El recuerdo que sigue vivo…

El público se reúne alrededor de la plaza para disfrutar del espectáculo.

 
 
 
 
 
 
 
POR: GABRIELA TORRES ORTEGA
 
CANCÚN, Q. ROO.- Cuenta la historia que en 1617, durante la noche de Todos los Santos, un grupo de brujas se congregó para tener una reunión en el bosque de Sant Segimon.
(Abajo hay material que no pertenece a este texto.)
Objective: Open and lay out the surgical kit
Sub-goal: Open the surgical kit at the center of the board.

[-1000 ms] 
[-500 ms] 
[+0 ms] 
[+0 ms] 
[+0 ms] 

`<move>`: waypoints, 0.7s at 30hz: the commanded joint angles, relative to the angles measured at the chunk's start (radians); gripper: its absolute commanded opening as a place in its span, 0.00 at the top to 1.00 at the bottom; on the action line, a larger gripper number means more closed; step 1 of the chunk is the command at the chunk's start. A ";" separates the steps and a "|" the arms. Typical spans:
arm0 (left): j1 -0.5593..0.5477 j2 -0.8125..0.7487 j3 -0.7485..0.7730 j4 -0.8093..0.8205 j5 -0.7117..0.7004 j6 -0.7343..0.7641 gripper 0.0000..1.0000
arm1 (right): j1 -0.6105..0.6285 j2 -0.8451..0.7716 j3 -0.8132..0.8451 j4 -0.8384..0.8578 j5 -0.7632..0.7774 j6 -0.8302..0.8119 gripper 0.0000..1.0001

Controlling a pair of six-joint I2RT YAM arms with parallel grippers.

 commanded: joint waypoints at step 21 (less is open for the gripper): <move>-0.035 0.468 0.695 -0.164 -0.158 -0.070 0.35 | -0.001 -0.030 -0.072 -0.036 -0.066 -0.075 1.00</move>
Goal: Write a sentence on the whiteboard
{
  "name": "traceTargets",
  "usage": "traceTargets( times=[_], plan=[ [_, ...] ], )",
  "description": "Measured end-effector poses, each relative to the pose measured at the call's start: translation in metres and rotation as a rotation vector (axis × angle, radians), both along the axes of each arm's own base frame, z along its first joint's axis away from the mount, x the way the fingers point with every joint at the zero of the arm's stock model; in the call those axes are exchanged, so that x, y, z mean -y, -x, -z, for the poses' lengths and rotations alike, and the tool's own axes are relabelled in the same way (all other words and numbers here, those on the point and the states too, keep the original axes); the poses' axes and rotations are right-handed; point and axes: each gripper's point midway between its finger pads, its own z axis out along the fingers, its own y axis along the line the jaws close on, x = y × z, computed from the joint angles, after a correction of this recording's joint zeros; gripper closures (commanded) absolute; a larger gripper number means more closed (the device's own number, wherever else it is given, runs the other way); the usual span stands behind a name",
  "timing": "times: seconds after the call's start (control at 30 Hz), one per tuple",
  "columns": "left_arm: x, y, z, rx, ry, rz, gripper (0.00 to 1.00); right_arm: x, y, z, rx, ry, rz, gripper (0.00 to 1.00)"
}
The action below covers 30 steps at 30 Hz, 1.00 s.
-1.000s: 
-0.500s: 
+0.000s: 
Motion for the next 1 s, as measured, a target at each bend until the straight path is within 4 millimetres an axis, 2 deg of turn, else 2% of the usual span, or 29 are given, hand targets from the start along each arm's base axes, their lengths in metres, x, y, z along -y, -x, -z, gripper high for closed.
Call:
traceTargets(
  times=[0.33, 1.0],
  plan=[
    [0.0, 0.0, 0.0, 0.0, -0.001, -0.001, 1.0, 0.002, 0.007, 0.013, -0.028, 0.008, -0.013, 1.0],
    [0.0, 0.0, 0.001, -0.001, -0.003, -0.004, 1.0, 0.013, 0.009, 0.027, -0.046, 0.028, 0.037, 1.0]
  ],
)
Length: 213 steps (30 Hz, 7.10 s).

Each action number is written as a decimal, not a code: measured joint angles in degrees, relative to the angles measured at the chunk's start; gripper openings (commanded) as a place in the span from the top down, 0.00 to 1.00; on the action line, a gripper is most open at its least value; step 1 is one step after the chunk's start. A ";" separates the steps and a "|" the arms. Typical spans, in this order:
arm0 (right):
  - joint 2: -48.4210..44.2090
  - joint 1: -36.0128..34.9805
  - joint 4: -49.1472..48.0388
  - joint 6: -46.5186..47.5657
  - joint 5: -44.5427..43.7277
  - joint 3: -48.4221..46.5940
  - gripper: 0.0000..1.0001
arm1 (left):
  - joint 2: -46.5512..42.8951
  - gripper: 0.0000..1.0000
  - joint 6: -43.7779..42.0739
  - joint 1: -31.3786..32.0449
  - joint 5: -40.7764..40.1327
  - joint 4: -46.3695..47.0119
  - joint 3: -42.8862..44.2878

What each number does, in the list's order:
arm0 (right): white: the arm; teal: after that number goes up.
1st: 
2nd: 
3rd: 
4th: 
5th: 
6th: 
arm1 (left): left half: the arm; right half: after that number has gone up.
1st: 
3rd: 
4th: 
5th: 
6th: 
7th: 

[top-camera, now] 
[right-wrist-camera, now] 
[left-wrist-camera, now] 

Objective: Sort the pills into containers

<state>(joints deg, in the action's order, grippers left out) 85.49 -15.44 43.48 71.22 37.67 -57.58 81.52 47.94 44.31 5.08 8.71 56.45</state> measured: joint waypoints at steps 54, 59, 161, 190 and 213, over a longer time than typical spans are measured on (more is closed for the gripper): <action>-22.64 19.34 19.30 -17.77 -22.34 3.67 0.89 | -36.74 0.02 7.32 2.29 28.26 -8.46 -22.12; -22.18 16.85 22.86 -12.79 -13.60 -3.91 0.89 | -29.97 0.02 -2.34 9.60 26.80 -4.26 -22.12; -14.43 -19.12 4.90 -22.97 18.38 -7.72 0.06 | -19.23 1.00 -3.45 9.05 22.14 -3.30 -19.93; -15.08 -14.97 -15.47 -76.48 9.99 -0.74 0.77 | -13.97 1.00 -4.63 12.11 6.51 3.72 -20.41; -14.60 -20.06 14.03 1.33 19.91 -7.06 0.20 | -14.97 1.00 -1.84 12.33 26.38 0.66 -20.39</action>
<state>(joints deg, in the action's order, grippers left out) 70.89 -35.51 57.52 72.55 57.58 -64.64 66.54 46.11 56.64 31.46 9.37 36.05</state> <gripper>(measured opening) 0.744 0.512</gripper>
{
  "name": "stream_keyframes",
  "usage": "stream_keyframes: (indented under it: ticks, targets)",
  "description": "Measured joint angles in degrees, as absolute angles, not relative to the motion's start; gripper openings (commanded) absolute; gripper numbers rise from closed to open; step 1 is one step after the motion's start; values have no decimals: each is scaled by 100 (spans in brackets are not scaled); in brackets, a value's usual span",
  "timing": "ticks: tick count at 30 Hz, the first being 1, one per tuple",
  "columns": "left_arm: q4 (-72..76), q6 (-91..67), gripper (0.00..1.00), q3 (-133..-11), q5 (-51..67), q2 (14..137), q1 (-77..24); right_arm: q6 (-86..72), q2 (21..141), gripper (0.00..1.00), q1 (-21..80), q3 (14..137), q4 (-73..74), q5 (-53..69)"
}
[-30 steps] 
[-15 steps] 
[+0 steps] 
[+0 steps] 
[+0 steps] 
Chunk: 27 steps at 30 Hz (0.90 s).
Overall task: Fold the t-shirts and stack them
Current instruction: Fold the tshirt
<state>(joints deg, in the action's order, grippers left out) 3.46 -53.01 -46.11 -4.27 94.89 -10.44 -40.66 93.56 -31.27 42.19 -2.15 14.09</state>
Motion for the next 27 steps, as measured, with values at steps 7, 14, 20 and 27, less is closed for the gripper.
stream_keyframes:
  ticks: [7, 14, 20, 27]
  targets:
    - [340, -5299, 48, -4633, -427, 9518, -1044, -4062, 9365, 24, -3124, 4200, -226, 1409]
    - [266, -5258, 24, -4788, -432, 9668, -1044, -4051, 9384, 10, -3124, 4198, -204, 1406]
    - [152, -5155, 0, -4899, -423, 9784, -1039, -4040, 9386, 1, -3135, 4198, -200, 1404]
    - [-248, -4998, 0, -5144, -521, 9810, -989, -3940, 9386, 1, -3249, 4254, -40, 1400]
Imma Gómez, concejala de Cultura de Viladrau, comenta: “(Se dice que) hacían pócimas, se ponían ungüentos, bebían infusiones de plantas y llegaban al éxtasis”.
 
¿Será verdad que después de esta Junta, las cosechas de la región de Viladrau (en Cataluña, España) se destruyeron a causa de una fuerte granizada? ¡Completamente cierto!
 
Lo que la Inquisición no supo en aquel entonces es que la Tierra vivió una pequeña era glaciar de alrededor de tres años y, por supuesto, España no fue la excepción, incluso a esta fecha en Cataluña se le conoce como ‘el Año del Diluvio’.
 
Después de este acontecimiento se ahorcó a 14 mujeres que fueron acusadas de hechiceras.
 
Si quieres estar en un lugar rodeado de tupidos bosques, montañas y riachuelos, Viladrau es una de las mejores opciones, en donde, con un poco de imaginación, podrás recrear los hechos que sucedieron hace cuatro siglos, un pueblo que vive armoniosamente con su entorno. De hecho, una parte importante del término municipal de Viladrau está dentro del Parque Natural del Montseny.
 
A partir de 1997, con el objetivo de incentivar la historia, se realiza un espectáculo teatral en medio de la Plaza Mayor, donde se entremezclan diversos elementos de música, danza, luz y fuego que representa la matanza para que el público asistente pueda “trasladarse” y recrear paso a paso lo que sucedió en aquellos años.
 
El elenco de actrices cuenta con algunas descendientes de las supuestas brujas. La misma alcaldesa de Vildrau, Margarida Feliu, personifica a una de las protagonistas.
 
El libro “Briuxes de Vildrau” (publicado a finales del año pasado) es un proyecto de 12 años en el cual Luis Salinas Villar plasmó con maravillosas fotografías la representación teatral de la tragedia, y Verónica Canales Medina estuvo a cargo de la escritura y la traducción.
 
Dentro de las páginas se alcanzan a ver brujas que bailan, corren alrededor del fuego, lanzan conjuros y preparan pócimas y ungüentos. En este compendio también se alcanzan a vislumbrar una serie de fotos en blanco y negro que constituyen algunos parajes a los que iban las brujas, así que para los aventureros, sería un buen reto visitar esos bosques.